Instructions for the task:
Starting with the first line and ending with the last, transcribe the data exactly.

Source material:

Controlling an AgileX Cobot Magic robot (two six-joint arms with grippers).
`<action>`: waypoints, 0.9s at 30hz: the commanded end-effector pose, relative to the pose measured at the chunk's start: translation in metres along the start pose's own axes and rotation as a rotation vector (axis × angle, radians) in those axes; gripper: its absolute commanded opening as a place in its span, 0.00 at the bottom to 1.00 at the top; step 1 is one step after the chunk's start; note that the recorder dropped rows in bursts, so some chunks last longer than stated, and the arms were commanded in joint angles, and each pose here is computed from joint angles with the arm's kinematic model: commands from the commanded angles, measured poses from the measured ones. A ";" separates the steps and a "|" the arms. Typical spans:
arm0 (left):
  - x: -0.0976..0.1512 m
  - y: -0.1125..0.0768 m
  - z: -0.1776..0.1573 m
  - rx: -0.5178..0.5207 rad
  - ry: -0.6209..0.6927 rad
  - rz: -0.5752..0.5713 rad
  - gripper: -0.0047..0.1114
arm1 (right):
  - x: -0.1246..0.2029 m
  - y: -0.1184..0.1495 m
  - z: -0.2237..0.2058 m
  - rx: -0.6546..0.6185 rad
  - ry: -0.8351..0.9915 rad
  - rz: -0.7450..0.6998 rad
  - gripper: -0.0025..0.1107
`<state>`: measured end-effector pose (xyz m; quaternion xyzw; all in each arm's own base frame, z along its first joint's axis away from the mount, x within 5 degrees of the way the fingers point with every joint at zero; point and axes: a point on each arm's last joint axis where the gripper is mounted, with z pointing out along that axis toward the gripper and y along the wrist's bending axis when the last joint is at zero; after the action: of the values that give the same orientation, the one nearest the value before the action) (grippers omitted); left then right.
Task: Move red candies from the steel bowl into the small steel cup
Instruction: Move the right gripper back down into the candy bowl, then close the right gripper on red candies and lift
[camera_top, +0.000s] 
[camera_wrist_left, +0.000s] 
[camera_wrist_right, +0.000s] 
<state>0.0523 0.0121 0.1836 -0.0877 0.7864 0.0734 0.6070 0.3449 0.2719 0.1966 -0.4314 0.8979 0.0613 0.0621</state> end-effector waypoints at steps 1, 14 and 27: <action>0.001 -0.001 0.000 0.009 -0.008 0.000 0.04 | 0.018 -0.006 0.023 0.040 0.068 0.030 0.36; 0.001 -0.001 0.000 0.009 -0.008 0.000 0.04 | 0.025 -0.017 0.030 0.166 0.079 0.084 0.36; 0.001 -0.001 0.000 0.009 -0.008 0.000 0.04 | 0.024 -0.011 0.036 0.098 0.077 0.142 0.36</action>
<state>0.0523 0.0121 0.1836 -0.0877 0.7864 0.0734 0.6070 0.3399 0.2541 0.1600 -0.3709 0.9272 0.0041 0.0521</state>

Written solution:
Controlling an AgileX Cobot Magic robot (two six-joint arms with grippers).
`<action>`: waypoints, 0.9s at 30hz: the commanded end-effector pose, relative to the pose measured at the chunk's start: translation in metres along the start pose's own axes and rotation as a rotation vector (axis × angle, radians) in those axes; gripper: its absolute commanded opening as a place in its span, 0.00 at the bottom to 1.00 at the top; step 1 is one step after the chunk's start; note that the recorder dropped rows in bursts, so some chunks last longer than stated, and the arms were commanded in joint angles, and each pose here is computed from joint angles with the arm's kinematic model: commands from the commanded angles, measured poses from the measured ones. A ";" separates the steps and a "|" the arms. Typical spans:
arm0 (left):
  - x: -0.0976..0.1512 m
  - y: -0.1125..0.0768 m
  - z: -0.1776..0.1573 m
  - rx: -0.5178..0.5207 rad
  - ry: -0.6209..0.6927 rad
  - rz: -0.5752..0.5713 rad
  - gripper: -0.0047..0.1114
arm1 (right):
  - x: -0.1246..0.2029 m
  - y: -0.1184..0.1495 m
  - z: -0.2237..0.2058 m
  - rx: -0.6546..0.6185 rad
  - ry: -0.8351..0.9915 rad
  - rz: -0.7450..0.6998 rad
  - gripper: -0.0025..0.1107
`<state>`: measured end-effector pose (xyz m; quaternion xyzw; all in each arm's own base frame, z along its first joint's axis away from the mount, x within 5 degrees of the way the fingers point with every joint at zero; point and axes: a point on each arm's last joint axis where the gripper is mounted, with z pointing out along that axis toward the gripper and y along the wrist's bending axis when the last joint is at zero; after the action: of the values that give the same orientation, the one nearest the value before the action) (grippers omitted); left then right.
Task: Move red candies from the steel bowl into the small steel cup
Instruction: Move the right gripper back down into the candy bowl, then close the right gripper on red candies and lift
[camera_top, +0.000s] 
[camera_wrist_left, +0.000s] 
[camera_wrist_right, +0.000s] 
<state>0.0523 0.0121 0.1836 -0.0877 0.7864 0.0734 0.6070 0.3449 0.2719 0.1966 -0.4314 0.8979 0.0613 0.0621</state> end-effector waypoints at steps 1, 14 and 27: <action>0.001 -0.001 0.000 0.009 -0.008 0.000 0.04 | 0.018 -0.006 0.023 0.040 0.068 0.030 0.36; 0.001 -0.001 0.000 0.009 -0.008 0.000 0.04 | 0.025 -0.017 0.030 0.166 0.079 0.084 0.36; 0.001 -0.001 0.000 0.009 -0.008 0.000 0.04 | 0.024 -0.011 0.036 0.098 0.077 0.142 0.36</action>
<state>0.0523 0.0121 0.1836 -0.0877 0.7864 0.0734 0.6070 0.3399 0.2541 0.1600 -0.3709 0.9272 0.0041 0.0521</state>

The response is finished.